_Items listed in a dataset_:
┄┄┄┄┄┄┄┄┄┄┄┄┄┄┄┄┄┄┄┄
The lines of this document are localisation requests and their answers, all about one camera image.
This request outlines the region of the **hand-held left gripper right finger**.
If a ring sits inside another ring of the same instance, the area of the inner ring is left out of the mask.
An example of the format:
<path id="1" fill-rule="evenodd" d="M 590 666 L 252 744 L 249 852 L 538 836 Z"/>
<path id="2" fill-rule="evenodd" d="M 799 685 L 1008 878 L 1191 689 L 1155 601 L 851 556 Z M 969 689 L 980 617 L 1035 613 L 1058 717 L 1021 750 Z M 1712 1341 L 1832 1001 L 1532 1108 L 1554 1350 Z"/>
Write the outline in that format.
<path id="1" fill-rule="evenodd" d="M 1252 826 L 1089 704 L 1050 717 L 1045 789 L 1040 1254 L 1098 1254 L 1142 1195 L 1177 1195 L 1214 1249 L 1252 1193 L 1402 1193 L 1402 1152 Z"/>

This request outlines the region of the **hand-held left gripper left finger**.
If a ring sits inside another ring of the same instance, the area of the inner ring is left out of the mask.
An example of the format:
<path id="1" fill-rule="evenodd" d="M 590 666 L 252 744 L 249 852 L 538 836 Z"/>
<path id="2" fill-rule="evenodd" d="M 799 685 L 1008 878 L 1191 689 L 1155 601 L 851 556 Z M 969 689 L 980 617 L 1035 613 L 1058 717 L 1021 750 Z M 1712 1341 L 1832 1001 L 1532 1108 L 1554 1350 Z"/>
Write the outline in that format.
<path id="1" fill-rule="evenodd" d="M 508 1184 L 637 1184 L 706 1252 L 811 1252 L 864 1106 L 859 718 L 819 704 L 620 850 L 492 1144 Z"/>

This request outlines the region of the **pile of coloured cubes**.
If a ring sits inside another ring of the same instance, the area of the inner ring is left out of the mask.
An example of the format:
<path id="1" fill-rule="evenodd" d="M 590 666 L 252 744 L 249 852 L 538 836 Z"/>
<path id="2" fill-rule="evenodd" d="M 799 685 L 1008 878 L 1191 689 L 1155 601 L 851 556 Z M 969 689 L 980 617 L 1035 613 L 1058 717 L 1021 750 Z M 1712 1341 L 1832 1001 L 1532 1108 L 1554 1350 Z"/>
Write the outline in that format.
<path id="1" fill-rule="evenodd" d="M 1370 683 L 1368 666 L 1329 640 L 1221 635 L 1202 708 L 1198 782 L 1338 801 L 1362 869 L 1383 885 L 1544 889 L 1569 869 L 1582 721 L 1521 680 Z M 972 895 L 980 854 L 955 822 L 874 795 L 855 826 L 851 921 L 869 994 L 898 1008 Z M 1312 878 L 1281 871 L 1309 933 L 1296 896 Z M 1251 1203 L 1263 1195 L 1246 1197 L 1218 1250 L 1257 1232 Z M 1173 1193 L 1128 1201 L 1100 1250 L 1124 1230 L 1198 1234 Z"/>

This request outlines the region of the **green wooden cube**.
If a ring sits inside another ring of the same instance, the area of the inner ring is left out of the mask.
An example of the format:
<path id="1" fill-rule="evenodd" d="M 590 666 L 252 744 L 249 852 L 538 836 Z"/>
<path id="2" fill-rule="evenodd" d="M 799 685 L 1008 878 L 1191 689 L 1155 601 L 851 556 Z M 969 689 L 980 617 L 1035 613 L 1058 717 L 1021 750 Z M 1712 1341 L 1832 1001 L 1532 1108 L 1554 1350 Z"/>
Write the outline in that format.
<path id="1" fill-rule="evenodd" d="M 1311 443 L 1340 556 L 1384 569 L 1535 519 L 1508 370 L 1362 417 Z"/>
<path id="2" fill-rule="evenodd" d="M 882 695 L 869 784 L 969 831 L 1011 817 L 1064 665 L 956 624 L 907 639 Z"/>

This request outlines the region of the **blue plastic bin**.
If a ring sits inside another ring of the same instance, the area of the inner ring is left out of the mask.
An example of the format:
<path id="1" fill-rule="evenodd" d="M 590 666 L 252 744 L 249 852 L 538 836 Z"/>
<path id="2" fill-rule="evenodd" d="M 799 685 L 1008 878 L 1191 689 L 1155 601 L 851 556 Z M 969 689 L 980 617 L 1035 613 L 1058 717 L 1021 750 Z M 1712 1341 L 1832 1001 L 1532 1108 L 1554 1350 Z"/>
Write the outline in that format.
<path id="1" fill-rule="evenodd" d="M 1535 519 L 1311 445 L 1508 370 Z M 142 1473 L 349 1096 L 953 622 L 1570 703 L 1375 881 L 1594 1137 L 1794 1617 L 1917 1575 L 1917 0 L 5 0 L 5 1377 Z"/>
┄┄┄┄┄┄┄┄┄┄┄┄┄┄┄┄┄┄┄┄
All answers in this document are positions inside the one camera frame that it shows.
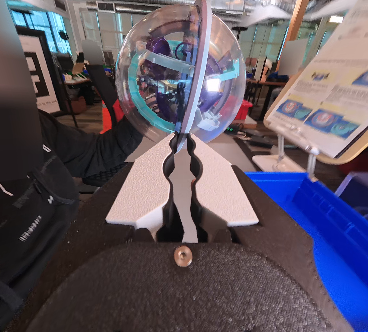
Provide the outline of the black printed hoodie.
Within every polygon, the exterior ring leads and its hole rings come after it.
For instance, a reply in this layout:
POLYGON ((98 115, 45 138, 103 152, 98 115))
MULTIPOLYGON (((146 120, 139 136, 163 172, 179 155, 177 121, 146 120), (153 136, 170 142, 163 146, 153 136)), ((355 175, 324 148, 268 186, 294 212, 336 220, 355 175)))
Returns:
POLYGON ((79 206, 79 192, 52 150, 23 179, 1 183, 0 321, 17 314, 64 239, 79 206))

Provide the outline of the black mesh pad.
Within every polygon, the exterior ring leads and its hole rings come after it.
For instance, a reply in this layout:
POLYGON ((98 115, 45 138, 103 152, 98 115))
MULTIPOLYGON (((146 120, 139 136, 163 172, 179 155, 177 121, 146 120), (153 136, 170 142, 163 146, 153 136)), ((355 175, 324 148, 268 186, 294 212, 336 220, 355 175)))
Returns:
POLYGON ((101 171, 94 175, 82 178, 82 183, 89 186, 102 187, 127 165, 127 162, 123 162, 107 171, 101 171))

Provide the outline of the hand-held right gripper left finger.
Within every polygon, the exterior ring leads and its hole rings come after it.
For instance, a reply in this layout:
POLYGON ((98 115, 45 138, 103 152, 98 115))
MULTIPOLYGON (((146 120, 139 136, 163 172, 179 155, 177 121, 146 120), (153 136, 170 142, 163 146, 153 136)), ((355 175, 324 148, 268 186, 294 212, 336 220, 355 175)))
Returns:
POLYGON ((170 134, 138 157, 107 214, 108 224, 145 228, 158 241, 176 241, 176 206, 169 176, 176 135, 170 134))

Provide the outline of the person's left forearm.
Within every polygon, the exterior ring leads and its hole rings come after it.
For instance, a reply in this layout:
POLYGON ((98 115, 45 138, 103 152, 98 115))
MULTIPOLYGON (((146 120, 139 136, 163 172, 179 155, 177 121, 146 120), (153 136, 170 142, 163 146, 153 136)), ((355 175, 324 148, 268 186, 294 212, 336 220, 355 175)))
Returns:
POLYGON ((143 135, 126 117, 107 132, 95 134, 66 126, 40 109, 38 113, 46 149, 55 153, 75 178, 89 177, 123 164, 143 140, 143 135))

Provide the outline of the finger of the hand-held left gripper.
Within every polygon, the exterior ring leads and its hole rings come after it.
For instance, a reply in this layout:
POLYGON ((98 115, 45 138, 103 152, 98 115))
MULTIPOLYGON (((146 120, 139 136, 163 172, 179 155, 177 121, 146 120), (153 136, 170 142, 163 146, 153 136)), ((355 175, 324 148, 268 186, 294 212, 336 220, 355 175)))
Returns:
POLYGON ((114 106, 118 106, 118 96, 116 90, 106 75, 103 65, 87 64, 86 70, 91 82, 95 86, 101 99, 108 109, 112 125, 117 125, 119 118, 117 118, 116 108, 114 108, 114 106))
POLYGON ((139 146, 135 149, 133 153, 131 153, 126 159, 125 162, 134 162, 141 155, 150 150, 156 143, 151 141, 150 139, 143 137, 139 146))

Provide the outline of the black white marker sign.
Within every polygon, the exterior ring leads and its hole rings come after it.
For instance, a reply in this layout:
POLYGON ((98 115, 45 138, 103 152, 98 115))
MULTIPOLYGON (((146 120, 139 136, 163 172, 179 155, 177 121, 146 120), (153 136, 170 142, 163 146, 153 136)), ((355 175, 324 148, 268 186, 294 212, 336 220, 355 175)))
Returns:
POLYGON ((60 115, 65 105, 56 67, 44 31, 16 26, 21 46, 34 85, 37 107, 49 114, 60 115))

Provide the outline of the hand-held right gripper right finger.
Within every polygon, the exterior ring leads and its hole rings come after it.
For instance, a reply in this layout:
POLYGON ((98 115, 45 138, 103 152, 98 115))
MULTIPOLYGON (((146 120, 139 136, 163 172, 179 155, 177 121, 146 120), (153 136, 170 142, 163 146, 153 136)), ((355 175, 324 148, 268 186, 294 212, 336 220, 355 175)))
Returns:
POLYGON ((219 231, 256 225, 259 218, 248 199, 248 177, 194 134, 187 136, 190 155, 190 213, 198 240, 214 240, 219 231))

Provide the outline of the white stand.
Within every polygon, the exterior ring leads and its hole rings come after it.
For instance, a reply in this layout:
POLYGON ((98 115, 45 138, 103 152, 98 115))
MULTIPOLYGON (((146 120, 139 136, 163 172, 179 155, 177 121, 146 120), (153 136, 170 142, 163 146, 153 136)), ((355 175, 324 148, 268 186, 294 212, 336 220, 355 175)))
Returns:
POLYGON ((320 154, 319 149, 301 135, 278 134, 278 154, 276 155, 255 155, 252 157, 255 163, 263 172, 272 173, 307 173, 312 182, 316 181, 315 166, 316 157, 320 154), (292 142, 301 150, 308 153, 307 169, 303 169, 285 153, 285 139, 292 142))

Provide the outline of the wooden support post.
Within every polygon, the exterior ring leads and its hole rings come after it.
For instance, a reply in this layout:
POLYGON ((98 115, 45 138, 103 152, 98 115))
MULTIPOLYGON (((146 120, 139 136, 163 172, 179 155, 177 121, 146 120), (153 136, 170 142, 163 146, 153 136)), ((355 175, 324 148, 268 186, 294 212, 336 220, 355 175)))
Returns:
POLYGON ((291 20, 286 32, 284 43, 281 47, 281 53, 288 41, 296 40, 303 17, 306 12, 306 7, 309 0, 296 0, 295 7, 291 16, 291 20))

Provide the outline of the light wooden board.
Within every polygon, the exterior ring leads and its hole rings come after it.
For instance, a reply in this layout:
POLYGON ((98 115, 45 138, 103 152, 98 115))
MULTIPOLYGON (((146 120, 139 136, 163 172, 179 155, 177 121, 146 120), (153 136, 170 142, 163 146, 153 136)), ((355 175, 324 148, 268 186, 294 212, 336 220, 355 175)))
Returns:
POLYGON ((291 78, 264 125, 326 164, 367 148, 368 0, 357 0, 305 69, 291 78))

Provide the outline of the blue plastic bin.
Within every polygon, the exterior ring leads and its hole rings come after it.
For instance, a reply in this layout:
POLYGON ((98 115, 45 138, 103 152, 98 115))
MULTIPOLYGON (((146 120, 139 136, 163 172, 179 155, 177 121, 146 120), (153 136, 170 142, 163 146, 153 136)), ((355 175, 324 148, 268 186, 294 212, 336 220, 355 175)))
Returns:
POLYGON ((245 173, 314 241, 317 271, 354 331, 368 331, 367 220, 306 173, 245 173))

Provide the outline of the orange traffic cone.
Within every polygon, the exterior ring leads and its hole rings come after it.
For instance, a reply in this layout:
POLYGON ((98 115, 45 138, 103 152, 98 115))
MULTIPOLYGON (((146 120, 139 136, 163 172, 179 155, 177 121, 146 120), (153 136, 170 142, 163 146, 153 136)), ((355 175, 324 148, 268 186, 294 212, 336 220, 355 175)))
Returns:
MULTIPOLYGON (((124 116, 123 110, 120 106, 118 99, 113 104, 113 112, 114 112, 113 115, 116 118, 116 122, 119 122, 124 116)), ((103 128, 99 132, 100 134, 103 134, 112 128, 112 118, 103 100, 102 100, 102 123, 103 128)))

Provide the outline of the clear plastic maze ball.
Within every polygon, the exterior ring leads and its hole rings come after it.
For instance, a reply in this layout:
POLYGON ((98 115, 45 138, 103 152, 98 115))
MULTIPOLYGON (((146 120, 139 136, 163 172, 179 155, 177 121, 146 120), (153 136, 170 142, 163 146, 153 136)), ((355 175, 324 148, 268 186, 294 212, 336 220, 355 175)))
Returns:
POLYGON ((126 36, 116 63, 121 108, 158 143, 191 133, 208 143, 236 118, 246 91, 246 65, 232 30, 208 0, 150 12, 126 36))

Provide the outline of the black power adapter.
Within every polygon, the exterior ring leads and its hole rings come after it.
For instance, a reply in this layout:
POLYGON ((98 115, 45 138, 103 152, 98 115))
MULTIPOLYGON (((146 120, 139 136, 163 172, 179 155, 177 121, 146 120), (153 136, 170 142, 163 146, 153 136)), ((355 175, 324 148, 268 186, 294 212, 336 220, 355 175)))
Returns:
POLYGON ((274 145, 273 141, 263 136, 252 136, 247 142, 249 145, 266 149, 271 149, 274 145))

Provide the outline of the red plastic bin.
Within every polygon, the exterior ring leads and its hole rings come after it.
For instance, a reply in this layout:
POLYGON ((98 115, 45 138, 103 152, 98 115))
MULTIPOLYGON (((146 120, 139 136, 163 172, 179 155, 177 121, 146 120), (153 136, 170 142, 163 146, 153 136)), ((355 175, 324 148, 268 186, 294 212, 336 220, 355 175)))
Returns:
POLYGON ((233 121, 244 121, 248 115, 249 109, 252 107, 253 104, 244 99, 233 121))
┄┄┄┄┄┄┄┄┄┄┄┄┄┄┄┄┄┄┄┄
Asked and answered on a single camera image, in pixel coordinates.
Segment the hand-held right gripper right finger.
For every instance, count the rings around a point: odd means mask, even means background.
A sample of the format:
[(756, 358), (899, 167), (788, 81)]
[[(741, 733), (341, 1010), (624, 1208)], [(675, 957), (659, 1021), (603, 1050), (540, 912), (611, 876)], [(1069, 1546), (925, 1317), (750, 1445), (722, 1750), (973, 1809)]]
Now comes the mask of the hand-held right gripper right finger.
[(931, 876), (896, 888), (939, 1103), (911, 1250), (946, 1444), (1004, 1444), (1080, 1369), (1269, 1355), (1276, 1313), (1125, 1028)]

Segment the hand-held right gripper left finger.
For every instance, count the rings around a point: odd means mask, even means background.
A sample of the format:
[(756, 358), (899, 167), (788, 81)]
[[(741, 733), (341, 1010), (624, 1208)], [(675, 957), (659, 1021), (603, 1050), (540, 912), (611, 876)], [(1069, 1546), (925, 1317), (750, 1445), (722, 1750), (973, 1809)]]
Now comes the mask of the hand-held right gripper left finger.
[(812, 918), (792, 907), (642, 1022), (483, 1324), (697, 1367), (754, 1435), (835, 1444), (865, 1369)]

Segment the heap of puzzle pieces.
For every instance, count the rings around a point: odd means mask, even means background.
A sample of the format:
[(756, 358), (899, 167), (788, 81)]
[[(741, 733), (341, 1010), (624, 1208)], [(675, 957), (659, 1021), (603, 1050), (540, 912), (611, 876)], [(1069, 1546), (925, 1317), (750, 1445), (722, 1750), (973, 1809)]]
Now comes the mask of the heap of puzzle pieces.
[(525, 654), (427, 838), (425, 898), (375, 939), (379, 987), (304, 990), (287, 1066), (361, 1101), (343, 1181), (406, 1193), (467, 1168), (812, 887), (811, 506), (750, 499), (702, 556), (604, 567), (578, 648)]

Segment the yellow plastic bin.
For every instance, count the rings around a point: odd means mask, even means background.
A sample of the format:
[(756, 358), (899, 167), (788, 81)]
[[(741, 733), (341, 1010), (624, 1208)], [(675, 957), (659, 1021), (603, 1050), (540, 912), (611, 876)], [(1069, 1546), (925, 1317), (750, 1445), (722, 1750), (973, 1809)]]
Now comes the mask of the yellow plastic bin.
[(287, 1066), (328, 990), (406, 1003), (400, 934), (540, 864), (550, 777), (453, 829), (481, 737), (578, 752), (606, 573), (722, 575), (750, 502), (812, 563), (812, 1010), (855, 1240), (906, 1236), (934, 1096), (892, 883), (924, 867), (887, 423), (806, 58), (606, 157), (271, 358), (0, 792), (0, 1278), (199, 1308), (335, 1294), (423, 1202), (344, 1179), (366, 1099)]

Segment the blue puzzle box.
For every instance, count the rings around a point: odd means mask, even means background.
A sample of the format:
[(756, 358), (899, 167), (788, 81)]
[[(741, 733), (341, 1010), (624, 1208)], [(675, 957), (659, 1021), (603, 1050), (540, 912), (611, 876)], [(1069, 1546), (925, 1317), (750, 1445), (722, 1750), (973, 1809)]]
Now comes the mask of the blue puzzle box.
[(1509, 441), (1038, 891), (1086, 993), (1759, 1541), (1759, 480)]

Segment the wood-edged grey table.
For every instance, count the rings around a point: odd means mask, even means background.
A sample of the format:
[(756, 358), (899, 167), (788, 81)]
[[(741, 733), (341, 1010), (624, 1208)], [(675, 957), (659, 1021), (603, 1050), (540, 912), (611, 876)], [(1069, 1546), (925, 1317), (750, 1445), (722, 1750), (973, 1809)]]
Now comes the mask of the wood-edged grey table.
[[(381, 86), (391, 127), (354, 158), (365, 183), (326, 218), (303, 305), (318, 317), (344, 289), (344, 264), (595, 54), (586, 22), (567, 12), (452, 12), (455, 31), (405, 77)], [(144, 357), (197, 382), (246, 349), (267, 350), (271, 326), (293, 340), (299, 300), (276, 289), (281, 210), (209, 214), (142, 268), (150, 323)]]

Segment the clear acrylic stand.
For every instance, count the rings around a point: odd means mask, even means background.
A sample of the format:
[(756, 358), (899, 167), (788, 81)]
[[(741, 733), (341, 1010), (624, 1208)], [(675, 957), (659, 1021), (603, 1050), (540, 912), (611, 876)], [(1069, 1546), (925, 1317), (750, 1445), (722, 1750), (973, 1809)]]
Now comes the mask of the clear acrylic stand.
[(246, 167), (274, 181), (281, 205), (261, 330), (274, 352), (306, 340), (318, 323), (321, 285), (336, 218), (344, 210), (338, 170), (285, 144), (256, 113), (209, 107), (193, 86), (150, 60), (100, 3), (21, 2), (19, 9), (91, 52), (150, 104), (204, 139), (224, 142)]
┄┄┄┄┄┄┄┄┄┄┄┄┄┄┄┄┄┄┄┄
_ASSIGNMENT_: A complete answer gives every line of the records holding "white".

_REPLY TO THE EXERCISE_:
Provide the outline of the black white marker sign.
Provide the outline of the white stand.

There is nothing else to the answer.